[Activity] For the entries below, the expected answer is the line with "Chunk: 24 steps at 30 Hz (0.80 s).", the line with "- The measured", and every line between them, exactly as written, and nothing more.

──────── Supplied entries ────────

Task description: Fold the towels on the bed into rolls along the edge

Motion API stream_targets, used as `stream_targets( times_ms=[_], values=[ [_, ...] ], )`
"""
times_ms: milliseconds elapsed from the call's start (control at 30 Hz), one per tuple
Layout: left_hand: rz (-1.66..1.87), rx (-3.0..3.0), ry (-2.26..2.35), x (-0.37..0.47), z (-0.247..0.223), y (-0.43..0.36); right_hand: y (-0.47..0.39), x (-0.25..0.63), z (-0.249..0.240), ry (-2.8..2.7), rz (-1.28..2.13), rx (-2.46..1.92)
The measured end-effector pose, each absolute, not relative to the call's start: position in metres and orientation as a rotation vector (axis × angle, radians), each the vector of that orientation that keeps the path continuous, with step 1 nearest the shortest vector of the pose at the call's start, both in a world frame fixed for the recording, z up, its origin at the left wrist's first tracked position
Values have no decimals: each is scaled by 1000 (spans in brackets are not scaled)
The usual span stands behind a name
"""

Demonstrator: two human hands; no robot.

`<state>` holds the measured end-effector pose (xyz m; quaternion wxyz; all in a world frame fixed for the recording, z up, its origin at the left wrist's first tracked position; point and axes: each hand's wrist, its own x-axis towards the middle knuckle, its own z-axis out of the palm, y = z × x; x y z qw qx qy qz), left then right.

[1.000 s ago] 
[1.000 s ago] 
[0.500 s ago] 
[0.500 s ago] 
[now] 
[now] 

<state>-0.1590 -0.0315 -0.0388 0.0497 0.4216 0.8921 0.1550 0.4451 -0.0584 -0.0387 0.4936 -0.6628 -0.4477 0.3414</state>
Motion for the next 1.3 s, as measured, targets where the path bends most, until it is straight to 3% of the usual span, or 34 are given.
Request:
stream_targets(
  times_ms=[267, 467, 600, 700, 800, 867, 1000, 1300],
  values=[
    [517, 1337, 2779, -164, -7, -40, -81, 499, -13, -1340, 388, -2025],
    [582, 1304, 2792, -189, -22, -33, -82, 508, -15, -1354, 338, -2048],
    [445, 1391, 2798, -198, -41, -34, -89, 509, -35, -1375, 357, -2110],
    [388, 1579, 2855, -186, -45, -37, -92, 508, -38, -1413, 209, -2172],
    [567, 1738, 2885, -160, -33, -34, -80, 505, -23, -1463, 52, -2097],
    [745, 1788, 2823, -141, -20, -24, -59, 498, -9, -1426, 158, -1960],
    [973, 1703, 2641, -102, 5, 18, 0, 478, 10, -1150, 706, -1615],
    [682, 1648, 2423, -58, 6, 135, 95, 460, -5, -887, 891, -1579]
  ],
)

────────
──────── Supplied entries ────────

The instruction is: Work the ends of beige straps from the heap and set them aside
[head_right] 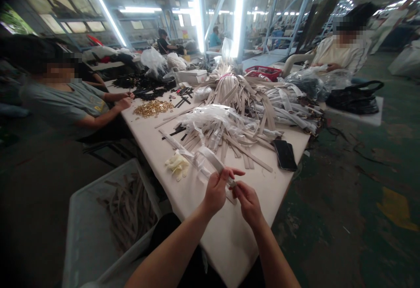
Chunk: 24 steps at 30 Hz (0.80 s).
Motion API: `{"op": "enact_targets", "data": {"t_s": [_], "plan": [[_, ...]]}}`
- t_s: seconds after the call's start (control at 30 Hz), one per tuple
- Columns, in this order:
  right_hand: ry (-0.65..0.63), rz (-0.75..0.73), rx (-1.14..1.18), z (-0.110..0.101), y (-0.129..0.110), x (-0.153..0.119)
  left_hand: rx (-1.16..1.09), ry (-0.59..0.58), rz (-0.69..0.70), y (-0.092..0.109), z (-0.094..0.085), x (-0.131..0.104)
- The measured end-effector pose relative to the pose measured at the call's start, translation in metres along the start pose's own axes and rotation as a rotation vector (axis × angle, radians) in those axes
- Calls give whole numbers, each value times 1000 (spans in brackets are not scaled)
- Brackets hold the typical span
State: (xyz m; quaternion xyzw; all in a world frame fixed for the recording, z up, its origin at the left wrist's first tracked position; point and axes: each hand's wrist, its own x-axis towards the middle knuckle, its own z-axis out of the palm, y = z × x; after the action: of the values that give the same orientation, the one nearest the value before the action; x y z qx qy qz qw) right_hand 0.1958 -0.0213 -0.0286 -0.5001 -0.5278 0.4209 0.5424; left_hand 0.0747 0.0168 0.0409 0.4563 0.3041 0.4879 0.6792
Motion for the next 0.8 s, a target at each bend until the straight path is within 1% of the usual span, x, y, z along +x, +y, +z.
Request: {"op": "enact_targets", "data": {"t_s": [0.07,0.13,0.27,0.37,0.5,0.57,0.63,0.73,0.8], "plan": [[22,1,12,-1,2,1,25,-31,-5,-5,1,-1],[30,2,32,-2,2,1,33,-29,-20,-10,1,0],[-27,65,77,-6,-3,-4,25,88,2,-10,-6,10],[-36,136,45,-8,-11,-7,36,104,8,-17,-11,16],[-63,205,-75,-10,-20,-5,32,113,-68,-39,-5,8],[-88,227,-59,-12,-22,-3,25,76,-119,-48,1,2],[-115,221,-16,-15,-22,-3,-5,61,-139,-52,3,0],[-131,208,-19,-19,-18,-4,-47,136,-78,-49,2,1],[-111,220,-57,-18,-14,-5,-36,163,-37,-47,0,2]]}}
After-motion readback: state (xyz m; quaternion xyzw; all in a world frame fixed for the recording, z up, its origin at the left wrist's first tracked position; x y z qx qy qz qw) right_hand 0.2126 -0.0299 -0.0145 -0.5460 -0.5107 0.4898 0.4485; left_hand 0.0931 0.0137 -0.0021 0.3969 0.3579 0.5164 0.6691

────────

[Answer space]
Chunk: 24 steps at 30 Hz (0.80 s).
Motion API: `{"op": "enact_targets", "data": {"t_s": [_], "plan": [[_, ...]]}}`
- t_s: seconds after the call's start (control at 30 Hz), one per tuple
- Columns, in this order:
  right_hand: ry (-0.65..0.63), rz (-0.75..0.73), rx (-1.14..1.18), z (-0.110..0.101), y (-0.129..0.110), x (-0.153..0.119)
  left_hand: rx (-1.16..1.09), ry (-0.59..0.58), rz (-0.69..0.70), y (-0.092..0.109), z (-0.094..0.085), x (-0.131..0.104)
- The measured end-effector pose relative to the pose measured at the call's start, translation in metres along the start pose's own axes and rotation as a rotation vector (axis × angle, radians) in those axes

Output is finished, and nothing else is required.